Su Jin tak menjelaskan dirinya sendiri. Jumlah psikokinesis yang dia miliki sekarang sungguh mencengangkan, namun ini berasal dari pelatihan dan penempaan di sungai panjang waktu yang telah dia lalui. Beberapa mungkin saja berpikir kalau Su Jin cuma beruntung, namun periode waktu saat itu sama sekali tidak mudah baginya. Penderitaan, rasa sakit, ketidakberdayaan, kesukacitaan, dan kebahagiaan yang telah dia lalui amatlah nyata. Dirinya pantas mendapatkan setiap tetes psikokinesis yang dimilikinya sekarang ini, jadi dia tak beranggapan kalau dirinya cuma sedang beruntung.
“Bukankah kita seharusnya turun ke arah sana? Kalau begitu ayo jalan,” ujar Su Jin seraya mengabaikan pria yang terkaget-kaget itu.
Si pria masih benar-benar tercengang, tapi dia mengangguk sebagai tanggapannya dan berbalik untuk melangkah menyusuri jalan. Su Jin dan yang lain mengikuti di belakangnya.

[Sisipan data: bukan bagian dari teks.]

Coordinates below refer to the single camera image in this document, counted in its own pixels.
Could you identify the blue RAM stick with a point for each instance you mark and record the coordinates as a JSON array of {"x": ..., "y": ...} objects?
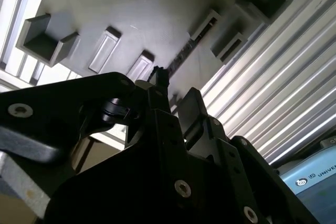
[{"x": 183, "y": 52}]

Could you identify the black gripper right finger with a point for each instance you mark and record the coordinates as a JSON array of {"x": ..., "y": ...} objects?
[{"x": 236, "y": 171}]

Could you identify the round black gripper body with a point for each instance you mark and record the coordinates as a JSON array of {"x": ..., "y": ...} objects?
[{"x": 118, "y": 187}]

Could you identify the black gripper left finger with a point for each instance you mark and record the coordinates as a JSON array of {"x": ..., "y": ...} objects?
[{"x": 65, "y": 95}]

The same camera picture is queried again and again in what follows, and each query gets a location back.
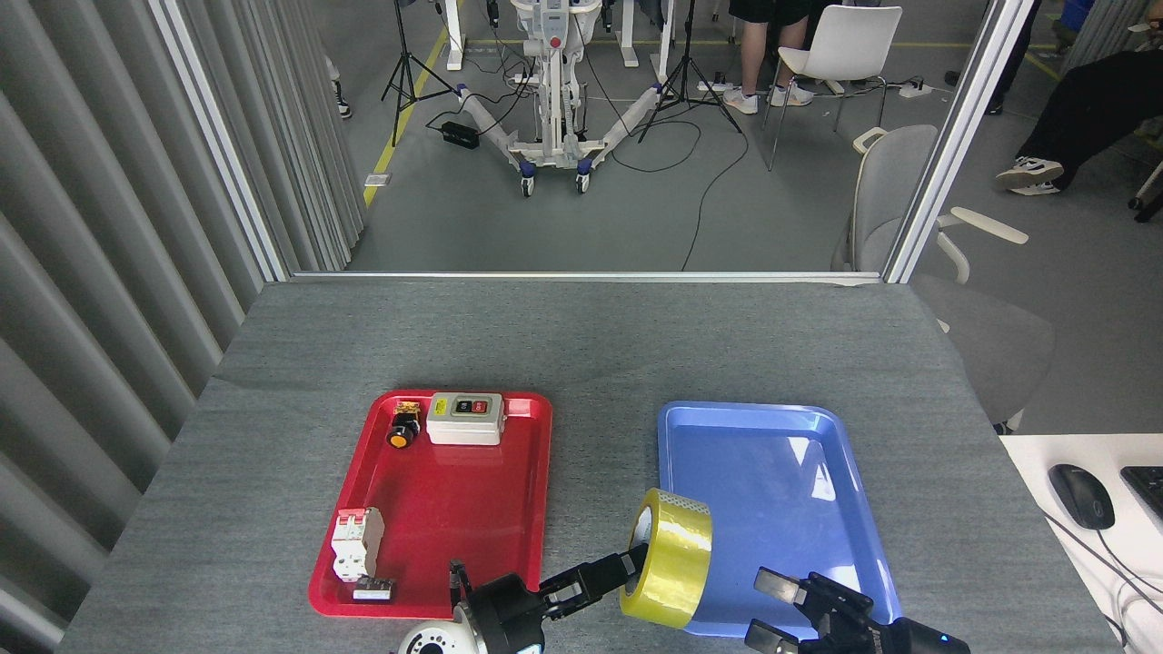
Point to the grey pleated curtain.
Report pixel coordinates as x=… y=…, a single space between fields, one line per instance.
x=91 y=272

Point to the black tripod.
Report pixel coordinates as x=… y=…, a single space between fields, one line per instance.
x=406 y=64
x=688 y=64

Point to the person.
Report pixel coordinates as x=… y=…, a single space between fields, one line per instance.
x=342 y=100
x=1090 y=109
x=1013 y=54
x=752 y=64

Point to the white circuit breaker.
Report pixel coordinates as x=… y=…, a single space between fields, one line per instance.
x=356 y=545

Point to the black computer mouse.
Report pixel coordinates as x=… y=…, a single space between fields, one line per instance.
x=1081 y=498

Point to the silver frame rail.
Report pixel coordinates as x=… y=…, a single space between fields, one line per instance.
x=591 y=275

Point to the silver frame post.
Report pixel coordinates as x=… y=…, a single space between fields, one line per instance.
x=959 y=136
x=223 y=145

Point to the small black white block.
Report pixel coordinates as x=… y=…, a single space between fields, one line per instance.
x=372 y=590

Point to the grey office chair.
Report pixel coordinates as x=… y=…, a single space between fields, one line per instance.
x=886 y=182

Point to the black power adapter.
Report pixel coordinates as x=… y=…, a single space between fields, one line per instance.
x=459 y=135

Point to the blue bin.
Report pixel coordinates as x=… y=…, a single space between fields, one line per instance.
x=1077 y=18

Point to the white power strip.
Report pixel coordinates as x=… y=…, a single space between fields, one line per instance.
x=913 y=90

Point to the black orange push button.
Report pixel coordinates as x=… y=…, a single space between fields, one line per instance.
x=402 y=431

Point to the white desk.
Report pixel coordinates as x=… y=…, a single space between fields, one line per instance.
x=1072 y=563

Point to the white plastic chair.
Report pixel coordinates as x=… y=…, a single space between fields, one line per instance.
x=845 y=41

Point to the blue plastic tray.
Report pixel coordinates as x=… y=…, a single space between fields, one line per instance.
x=800 y=509

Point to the red plastic tray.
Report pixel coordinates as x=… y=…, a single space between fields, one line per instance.
x=454 y=518

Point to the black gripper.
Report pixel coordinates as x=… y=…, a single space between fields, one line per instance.
x=509 y=613
x=909 y=638

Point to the yellow tape roll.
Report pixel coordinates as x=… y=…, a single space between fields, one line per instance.
x=677 y=563

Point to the grey switch box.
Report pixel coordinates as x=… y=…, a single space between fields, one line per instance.
x=465 y=422

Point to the black keyboard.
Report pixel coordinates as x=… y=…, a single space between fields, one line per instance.
x=1147 y=490

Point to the grey chair on castors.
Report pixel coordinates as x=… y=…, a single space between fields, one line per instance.
x=1147 y=204

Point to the white stand on wheels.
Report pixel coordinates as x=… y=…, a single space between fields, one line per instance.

Begitu mereka telah berjalan melewati lava, mereka pun tiba di sebuah gua raksasa. Dibandingkan dengan gunung berapi yang menyemburkan lava ke mana-mana, yang ini kelihatan seperti tempat yang benar-benar berbeda. Di sini sejuk dan menyegarkan. Tak ada seorang pun yang akan menyangka kalau tempat ini sebenarnya berada di dalam jantung gunung berapi.
“Baiklah semuanya! Izinkan aku memperkenalkan diriku sendiri! Mereka menyebutku… Dewa Dosa!” ujar si pria seraya menyeringai sambil menunjuk pada dirinya sendiri.